How many lines below contain the word "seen"? Give only the number.

[Stored items from a collection]
______________________________
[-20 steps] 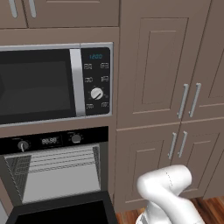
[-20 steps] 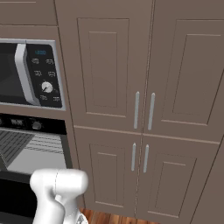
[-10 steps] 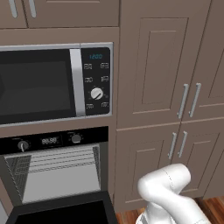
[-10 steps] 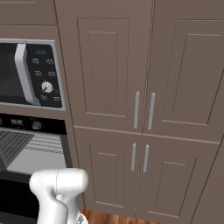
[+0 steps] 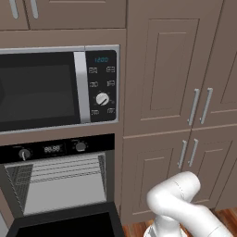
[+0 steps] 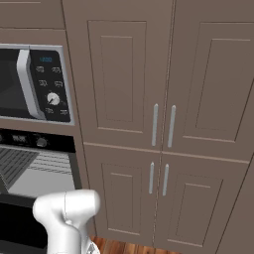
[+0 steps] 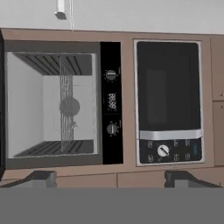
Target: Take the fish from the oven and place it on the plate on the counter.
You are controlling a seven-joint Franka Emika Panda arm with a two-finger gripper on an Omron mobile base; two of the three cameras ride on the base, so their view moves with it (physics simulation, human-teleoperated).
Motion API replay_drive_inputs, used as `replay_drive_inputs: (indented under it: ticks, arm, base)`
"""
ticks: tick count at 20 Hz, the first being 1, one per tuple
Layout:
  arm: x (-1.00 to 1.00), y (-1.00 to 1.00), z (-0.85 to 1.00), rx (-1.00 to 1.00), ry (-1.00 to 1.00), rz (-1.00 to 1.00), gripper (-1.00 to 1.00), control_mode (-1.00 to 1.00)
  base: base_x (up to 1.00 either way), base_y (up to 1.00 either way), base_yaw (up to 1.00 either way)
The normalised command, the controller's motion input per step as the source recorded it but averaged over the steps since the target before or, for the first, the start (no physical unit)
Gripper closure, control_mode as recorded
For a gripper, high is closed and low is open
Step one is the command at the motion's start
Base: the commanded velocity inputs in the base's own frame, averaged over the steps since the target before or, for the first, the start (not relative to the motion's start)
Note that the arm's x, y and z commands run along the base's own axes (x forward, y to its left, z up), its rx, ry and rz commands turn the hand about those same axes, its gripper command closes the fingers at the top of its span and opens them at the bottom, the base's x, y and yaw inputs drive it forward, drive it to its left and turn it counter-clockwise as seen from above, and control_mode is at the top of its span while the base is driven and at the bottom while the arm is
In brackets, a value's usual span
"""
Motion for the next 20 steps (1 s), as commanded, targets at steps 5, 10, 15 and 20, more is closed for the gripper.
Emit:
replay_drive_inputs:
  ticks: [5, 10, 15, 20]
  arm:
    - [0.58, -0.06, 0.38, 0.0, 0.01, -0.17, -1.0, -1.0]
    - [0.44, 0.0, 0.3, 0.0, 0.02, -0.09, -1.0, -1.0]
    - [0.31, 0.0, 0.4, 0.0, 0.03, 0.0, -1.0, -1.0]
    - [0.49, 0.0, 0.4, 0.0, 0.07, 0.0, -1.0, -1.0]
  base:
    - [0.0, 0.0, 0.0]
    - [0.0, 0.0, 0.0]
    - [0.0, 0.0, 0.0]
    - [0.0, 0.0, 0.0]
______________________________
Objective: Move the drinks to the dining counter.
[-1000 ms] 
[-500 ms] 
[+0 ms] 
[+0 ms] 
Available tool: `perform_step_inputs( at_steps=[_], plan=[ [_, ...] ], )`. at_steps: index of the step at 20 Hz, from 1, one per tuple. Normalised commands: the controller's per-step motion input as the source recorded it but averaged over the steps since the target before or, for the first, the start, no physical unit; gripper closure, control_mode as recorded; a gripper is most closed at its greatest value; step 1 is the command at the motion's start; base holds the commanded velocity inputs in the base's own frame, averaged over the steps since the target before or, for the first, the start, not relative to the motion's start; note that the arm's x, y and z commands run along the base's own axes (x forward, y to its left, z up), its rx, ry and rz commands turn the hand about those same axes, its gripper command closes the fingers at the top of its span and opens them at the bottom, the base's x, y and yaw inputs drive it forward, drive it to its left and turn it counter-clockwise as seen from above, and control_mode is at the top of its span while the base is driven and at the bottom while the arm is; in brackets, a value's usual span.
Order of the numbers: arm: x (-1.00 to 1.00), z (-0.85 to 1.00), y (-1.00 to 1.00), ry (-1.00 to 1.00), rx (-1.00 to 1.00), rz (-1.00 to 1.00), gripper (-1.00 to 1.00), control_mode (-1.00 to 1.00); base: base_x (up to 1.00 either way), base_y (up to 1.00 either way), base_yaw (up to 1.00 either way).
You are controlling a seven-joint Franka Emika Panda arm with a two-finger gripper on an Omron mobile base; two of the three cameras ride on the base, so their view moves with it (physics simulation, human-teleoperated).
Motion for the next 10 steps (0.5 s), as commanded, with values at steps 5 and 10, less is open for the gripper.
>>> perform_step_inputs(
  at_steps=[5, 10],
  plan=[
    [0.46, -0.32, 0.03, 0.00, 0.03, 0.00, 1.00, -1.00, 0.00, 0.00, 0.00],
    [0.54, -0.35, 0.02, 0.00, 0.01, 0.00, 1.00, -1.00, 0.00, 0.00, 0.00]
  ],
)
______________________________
Result of this task
2